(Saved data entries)
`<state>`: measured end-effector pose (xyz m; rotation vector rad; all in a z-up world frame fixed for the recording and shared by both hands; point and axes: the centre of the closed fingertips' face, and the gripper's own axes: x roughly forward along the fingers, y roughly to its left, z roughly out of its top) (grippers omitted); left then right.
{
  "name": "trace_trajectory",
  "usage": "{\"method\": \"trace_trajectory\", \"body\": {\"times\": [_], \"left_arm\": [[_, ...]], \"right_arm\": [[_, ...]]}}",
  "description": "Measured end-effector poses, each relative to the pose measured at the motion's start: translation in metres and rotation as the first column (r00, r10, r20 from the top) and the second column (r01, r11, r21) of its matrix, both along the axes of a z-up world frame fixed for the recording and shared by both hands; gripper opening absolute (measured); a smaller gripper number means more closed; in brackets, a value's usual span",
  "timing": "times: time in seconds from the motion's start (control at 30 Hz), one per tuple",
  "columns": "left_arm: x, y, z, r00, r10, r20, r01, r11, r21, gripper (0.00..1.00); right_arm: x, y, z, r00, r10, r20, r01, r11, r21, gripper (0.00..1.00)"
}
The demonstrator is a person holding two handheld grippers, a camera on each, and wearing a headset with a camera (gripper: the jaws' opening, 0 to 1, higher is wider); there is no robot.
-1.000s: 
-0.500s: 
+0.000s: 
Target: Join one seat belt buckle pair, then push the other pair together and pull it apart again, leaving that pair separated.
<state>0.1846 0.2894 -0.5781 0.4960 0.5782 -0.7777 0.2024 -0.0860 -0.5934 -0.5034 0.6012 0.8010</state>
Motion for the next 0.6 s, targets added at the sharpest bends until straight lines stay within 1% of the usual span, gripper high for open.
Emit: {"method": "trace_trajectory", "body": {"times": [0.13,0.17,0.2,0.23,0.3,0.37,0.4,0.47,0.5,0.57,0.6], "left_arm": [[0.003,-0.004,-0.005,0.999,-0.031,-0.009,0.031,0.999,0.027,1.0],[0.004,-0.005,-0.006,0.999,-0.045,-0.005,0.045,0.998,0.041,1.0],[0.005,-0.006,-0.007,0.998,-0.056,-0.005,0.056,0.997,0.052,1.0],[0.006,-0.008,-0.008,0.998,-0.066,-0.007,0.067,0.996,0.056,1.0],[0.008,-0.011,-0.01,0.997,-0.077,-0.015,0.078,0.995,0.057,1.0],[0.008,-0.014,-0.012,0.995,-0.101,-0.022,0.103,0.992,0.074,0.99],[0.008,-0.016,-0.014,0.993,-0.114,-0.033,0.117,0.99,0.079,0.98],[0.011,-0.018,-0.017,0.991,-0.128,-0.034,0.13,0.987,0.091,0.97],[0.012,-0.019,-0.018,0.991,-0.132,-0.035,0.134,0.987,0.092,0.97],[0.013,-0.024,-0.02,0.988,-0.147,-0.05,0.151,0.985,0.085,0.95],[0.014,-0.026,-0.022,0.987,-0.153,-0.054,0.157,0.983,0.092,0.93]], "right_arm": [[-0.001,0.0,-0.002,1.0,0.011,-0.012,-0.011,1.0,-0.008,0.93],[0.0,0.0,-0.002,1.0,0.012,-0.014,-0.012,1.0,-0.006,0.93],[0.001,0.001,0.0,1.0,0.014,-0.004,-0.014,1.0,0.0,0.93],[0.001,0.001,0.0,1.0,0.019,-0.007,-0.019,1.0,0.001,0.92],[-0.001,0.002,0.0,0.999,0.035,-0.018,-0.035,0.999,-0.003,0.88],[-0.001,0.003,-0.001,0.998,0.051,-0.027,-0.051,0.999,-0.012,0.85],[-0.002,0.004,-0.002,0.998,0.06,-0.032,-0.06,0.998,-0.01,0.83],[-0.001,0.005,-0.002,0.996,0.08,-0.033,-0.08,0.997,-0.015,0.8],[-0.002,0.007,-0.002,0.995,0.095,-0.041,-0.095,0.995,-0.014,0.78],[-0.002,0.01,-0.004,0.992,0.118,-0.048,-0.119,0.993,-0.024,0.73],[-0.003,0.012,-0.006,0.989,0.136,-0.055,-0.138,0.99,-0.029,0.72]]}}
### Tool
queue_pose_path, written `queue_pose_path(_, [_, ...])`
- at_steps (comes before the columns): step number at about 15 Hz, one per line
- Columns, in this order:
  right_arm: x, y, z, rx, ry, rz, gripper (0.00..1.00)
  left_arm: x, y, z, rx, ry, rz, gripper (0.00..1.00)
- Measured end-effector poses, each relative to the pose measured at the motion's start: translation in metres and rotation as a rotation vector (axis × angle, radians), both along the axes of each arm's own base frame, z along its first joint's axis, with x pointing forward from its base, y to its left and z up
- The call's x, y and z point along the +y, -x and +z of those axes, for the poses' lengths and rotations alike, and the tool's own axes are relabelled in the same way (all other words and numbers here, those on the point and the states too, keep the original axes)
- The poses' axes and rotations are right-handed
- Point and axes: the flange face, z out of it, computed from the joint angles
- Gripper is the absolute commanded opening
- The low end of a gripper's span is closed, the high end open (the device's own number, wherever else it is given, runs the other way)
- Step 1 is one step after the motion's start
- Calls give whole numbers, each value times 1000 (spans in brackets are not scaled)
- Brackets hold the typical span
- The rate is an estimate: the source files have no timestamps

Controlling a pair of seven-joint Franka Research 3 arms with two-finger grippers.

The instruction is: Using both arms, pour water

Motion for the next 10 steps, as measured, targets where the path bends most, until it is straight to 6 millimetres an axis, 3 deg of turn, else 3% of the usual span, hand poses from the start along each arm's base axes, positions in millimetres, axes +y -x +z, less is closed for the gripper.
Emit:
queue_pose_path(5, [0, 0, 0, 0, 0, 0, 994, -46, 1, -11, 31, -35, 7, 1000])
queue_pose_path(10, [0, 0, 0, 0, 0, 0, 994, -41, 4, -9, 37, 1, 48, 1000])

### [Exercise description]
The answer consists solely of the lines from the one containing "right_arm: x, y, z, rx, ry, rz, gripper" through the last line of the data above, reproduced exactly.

### [Answer to this problem]
  right_arm: x, y, z, rx, ry, rz, gripper (0.00..1.00)
  left_arm: x, y, z, rx, ry, rz, gripper (0.00..1.00)
- Measured end-effector poses, each relative to the pose measured at the motion's start: translation in metres and rotation as a rotation vector (axis × angle, radians), both along the axes of each arm's own base frame, z along its first joint's axis, with x pointing forward from its base, y to its left and z up
- The call's x, y and z point along the +y, -x and +z of those axes, for the poses' lengths and rotations alike, and the tool's own axes are relabelled in the same way (all other words and numbers here, those on the point and the states too, keep the original axes)
- The poses' axes and rotations are right-handed
- Point and axes: the flange face, z out of it, computed from the joint angles
- Gripper is the absolute commanded opening
- The low end of a gripper's span is closed, the high end open (the device's own number, wherever else it is given, runs the other way)
- Step 1 is one step after the motion's start
- Calls give whole numbers, each value times 1000 (spans in brackets are not scaled)
- Brackets hold the typical span
- The rate is an estimate: the source files have no timestamps

Controlling a pair of seven-joint Franka Research 3 arms with two-finger grippers.

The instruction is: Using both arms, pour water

Motion for the next 10 steps, as measured, targets where the path bends most, until it is straight to 6 millimetres an axis, 3 deg of turn, else 3% of the usual span, hand poses from the start along each arm's base axes, positions in millimetres, axes +y -x +z, less is closed for the gripper.
Emit:
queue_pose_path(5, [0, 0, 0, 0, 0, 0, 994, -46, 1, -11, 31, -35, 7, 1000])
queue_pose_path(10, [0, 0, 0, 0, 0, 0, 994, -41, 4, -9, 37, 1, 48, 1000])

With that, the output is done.